PatentsView Data Pipeline
The main source of data for PatentsView sources is from the United States Patent and Trademark Office (USPTO). USPTO releases new patent applications and publications weekly on its bulk data website, which PatentsView uses to create data updates that are released every quarter. PatentsView data move through four phases as illustrated in Figure 1. These phases include data collection, disambiguation, post-processing, and data delivery.
Figure 1. Overview
Data Collection Phase
USPTO releases new information in XML file format, which then must be translated into a database- and user-friendly tabular format via a process called XML parsing. PatentsView uses a Python-based process to collect the XML files, parse out the variables and data elements, and update them into the PatentsView database. The process of the data collection phase is illustrated in Figure 2.
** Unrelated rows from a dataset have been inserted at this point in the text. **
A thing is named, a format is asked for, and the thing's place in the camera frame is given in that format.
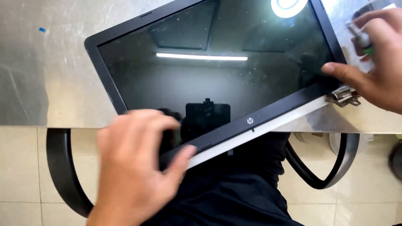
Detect person's left hand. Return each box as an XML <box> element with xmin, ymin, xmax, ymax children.
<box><xmin>93</xmin><ymin>109</ymin><xmax>198</xmax><ymax>220</ymax></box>

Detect silver laptop hinge bracket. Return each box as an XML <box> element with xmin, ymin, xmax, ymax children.
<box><xmin>325</xmin><ymin>85</ymin><xmax>361</xmax><ymax>108</ymax></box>

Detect green handled screwdriver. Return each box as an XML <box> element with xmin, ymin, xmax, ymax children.
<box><xmin>345</xmin><ymin>20</ymin><xmax>376</xmax><ymax>58</ymax></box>

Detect black chair armrest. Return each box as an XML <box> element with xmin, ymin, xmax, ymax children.
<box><xmin>46</xmin><ymin>128</ymin><xmax>95</xmax><ymax>218</ymax></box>
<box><xmin>284</xmin><ymin>132</ymin><xmax>360</xmax><ymax>190</ymax></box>

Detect black laptop screen panel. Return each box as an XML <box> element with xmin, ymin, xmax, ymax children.
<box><xmin>84</xmin><ymin>0</ymin><xmax>347</xmax><ymax>170</ymax></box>

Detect person's right hand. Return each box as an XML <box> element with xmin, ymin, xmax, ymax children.
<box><xmin>321</xmin><ymin>8</ymin><xmax>402</xmax><ymax>114</ymax></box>

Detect person's black trousers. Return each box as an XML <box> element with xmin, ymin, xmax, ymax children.
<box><xmin>141</xmin><ymin>132</ymin><xmax>305</xmax><ymax>226</ymax></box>

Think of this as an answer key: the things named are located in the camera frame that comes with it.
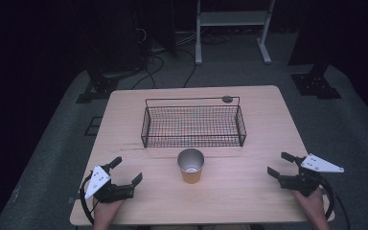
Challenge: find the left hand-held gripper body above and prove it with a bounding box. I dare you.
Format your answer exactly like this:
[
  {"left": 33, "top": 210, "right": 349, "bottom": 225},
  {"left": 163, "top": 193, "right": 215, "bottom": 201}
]
[{"left": 84, "top": 165, "right": 136, "bottom": 204}]

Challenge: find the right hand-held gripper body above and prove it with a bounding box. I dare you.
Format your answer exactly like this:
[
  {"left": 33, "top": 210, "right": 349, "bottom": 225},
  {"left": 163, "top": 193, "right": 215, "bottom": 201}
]
[{"left": 278, "top": 153, "right": 345, "bottom": 198}]

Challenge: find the orange paper cup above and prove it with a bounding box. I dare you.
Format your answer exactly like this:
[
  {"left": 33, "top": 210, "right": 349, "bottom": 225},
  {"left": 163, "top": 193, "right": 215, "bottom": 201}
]
[{"left": 176, "top": 148, "right": 205, "bottom": 185}]

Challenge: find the black wire basket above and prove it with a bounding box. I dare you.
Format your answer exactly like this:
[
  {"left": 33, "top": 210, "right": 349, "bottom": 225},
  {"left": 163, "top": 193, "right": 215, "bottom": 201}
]
[{"left": 140, "top": 96, "right": 247, "bottom": 150}]

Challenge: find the person's left hand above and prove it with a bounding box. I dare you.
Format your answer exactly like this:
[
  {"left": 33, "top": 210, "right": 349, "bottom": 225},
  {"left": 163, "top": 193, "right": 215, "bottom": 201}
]
[{"left": 92, "top": 197, "right": 126, "bottom": 226}]

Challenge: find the person's right hand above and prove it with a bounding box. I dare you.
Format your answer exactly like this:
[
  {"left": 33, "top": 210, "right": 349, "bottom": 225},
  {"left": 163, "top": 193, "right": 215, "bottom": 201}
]
[{"left": 291, "top": 187, "right": 330, "bottom": 225}]

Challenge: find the black stand base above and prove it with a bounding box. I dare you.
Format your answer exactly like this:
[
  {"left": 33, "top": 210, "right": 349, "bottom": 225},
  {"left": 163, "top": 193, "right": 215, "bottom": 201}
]
[
  {"left": 289, "top": 62, "right": 343, "bottom": 101},
  {"left": 75, "top": 68, "right": 143, "bottom": 104}
]

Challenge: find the white metal stand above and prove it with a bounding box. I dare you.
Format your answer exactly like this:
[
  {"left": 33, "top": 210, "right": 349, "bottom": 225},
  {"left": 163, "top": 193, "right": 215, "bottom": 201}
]
[{"left": 195, "top": 0, "right": 276, "bottom": 66}]

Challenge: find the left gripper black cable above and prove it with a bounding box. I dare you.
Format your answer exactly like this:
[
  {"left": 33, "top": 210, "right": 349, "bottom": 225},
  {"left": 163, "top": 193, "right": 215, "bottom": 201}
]
[{"left": 79, "top": 173, "right": 98, "bottom": 225}]

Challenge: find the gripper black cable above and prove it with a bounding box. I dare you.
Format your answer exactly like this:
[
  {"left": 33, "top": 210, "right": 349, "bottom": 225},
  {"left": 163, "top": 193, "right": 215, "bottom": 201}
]
[
  {"left": 79, "top": 173, "right": 98, "bottom": 225},
  {"left": 319, "top": 176, "right": 352, "bottom": 230}
]

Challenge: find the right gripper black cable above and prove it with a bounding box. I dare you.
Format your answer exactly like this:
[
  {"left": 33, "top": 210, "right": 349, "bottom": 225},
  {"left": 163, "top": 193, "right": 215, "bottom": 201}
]
[{"left": 319, "top": 176, "right": 352, "bottom": 230}]

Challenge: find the black floor cable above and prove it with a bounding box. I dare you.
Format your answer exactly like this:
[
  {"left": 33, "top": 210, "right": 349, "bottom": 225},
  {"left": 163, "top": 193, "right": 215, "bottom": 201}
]
[
  {"left": 130, "top": 53, "right": 166, "bottom": 91},
  {"left": 176, "top": 47, "right": 197, "bottom": 89}
]

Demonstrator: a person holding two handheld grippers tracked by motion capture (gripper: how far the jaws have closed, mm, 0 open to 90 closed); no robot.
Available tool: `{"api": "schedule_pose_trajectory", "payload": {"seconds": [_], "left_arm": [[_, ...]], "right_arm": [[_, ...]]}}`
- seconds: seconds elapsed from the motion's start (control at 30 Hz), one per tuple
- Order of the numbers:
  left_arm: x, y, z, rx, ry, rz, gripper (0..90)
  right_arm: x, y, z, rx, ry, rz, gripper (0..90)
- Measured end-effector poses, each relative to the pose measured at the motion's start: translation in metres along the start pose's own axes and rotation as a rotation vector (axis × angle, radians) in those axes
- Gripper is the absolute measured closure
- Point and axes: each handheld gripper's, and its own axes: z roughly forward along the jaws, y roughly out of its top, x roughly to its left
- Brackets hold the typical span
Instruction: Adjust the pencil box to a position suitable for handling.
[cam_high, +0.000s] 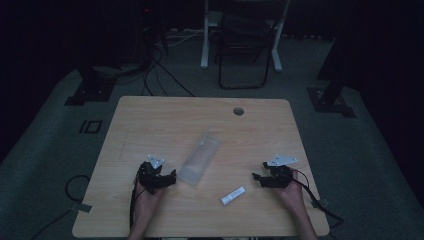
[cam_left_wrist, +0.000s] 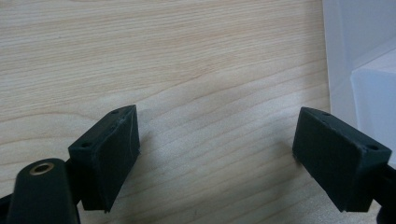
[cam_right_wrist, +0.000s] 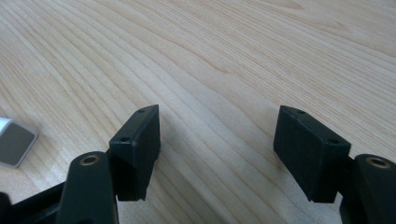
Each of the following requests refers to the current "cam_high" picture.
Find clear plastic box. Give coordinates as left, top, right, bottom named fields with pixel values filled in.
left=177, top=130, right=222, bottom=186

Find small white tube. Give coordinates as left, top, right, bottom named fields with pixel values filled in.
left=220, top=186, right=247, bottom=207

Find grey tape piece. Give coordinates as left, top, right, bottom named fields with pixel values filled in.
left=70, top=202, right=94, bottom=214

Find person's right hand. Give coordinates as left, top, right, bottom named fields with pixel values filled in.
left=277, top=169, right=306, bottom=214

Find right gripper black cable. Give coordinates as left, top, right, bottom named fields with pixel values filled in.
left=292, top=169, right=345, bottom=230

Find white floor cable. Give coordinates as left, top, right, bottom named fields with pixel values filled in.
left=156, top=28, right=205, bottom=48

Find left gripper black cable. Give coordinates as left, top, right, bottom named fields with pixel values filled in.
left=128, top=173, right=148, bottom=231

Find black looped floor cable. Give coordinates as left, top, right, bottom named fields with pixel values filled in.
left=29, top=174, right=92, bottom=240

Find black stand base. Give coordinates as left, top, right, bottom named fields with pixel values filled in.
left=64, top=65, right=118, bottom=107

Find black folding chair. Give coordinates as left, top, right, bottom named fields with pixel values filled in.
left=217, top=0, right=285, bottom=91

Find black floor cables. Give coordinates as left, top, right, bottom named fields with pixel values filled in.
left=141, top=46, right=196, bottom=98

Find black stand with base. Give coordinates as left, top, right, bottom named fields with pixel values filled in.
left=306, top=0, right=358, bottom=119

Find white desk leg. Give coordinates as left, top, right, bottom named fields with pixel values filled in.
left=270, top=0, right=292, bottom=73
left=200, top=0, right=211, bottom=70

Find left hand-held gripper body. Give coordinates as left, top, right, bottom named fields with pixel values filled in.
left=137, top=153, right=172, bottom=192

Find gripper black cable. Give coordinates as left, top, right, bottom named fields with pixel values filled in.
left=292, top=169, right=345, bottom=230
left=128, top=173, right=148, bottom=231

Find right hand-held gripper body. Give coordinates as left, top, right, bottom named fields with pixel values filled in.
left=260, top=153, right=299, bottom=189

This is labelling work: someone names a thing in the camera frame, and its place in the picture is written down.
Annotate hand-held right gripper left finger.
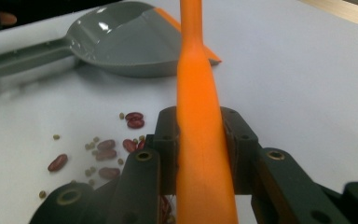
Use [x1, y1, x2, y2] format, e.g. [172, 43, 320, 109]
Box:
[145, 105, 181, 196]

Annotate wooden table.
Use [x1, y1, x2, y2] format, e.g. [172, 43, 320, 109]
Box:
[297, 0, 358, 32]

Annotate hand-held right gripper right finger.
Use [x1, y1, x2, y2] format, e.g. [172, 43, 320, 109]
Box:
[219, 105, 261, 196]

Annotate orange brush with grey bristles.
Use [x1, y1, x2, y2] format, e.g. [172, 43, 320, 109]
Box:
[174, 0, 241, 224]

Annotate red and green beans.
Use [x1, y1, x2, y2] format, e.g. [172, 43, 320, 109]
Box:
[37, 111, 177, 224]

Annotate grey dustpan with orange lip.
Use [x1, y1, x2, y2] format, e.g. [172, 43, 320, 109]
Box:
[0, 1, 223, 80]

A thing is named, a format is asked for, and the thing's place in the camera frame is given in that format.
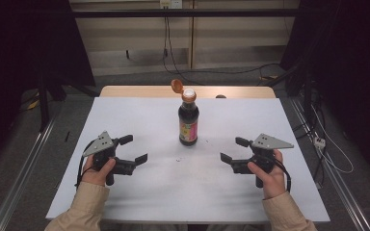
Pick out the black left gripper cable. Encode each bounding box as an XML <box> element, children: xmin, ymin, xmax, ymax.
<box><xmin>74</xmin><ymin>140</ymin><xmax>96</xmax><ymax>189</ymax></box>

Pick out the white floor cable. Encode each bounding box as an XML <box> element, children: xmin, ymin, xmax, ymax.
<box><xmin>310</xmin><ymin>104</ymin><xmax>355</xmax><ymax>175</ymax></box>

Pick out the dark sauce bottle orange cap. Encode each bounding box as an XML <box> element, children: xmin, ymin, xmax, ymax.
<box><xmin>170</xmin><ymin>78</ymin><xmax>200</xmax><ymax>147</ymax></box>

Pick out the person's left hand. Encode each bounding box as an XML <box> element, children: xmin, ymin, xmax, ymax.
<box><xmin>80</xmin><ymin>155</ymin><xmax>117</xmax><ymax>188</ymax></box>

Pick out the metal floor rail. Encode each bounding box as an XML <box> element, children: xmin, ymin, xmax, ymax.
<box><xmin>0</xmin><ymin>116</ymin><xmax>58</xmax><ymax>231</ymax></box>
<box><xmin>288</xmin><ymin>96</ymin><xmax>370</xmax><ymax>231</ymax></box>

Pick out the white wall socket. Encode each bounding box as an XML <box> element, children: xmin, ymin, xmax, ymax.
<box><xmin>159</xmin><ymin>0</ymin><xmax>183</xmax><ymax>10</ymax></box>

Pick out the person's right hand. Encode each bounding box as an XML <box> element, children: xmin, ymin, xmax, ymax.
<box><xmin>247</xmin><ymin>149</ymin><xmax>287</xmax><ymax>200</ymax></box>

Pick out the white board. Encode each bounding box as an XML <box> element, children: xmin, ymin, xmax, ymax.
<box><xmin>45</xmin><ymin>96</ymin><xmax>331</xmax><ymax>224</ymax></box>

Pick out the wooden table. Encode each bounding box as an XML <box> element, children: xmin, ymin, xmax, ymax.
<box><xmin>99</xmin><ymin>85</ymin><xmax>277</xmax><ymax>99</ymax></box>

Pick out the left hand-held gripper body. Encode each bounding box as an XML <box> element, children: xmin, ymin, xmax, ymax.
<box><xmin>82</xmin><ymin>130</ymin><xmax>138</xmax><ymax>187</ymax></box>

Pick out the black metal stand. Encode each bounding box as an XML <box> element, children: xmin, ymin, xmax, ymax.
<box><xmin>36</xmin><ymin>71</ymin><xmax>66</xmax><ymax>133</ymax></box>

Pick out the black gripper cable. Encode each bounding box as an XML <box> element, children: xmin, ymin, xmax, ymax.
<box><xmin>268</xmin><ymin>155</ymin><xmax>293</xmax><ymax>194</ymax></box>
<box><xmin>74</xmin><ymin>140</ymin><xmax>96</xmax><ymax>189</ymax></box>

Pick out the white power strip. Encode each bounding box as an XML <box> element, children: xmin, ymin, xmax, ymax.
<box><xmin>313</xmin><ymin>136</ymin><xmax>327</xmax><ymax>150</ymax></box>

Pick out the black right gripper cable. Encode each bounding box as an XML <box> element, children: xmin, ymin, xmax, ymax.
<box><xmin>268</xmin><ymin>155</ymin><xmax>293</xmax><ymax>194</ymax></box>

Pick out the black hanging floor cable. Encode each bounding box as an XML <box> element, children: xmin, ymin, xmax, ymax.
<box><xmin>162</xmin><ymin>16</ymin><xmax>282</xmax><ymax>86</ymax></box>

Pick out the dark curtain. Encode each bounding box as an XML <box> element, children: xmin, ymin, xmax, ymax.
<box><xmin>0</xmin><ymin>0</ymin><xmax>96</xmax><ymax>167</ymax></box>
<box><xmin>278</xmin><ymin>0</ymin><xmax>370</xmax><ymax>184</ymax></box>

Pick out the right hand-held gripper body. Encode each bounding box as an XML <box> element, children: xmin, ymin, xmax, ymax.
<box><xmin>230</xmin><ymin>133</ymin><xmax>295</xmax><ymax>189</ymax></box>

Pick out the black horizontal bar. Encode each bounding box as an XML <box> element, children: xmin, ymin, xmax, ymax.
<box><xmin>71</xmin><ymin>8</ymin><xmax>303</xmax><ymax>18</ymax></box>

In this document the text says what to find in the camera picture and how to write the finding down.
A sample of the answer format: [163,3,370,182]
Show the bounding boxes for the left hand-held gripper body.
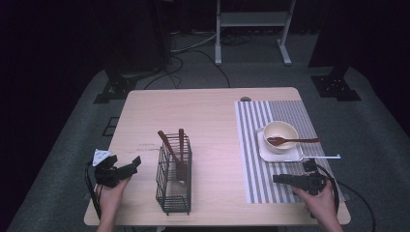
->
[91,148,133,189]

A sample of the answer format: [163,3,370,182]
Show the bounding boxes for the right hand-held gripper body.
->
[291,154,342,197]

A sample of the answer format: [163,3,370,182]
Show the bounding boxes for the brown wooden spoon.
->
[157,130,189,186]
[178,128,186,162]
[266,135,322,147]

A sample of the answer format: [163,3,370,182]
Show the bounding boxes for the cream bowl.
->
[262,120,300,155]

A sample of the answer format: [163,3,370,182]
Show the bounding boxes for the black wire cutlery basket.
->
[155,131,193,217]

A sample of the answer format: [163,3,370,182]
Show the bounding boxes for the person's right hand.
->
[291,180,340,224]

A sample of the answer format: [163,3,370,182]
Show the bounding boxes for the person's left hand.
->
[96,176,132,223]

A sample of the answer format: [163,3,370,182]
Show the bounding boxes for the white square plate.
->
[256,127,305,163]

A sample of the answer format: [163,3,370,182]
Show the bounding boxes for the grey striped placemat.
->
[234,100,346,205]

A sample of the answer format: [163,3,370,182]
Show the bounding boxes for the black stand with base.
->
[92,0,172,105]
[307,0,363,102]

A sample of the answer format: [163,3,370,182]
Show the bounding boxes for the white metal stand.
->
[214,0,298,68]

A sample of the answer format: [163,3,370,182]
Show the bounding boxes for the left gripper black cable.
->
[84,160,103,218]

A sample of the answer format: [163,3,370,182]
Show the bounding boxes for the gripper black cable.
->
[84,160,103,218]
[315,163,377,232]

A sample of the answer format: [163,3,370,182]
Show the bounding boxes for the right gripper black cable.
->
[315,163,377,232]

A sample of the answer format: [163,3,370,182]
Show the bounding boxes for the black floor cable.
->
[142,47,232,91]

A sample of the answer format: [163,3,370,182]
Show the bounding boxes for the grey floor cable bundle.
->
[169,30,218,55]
Figure 2. Data Collection Phase
The disambiguation phase focuses on identifying unique entities (i.e., assignee, inventor, location, lawyer, and government organizations) by disambiguating multiple raw entities (see Figure 3). PatentsView uses a hierarchical clustering algorithm to accurately associate unique inventor(s), assignee(s), and location(s) with their patents. PatentsView uses simple string-based methods, such as Jaro-Winkler and Jaccard distances, to disambiguate these patent components and for disambiguation of lawyers and government interest organizations, the documentation for which can be found here.
Figure 3. Disambiguation Phase
The post-processing phase involves three major activities (see Figure 4). First, the results from disambiguation are used to assign canonical names to different entities (e.g., assignee organization name, inventor name, and location [city, state, and country]). Second, supplementary tables, such as inventor gender and persistent disambiguated IDs, are created. Finally, crosswalk tables between patent and inventor, patent and assignee, patent and location, and so on are created. These tables, along with other parsed data, are used to create an extensive set of calculated data variables, such as number of patents at a location, number of co-inventors of an invention, and so on.
Figure 4. Post-Processing Phase
Data Delivery Phase
The final phase of the data update pipeline is to deliver the raw data and calculated data elements to the general public through the PatentsView.org website (see Figure 5). This process happens through four channels. The PatentsView Application Programming Interface (API) and PatentsView Query Builder tool are updated to run queries and searches using the updated data. Then, the bulk download files are regenerated with added data, and finally the website visualizations are updated with the newest counts of patents, inventors, assignees, and locations.
For more information on our API, please visit the API section of the website.
Figure 5. Data Delivery Phase
Because the disambiguation of inventor identities is an ongoing effort, there are likely to be errors observable in the PatentsView data tables. The team welcomes feedback as we continue to improve our disambiguation methodology.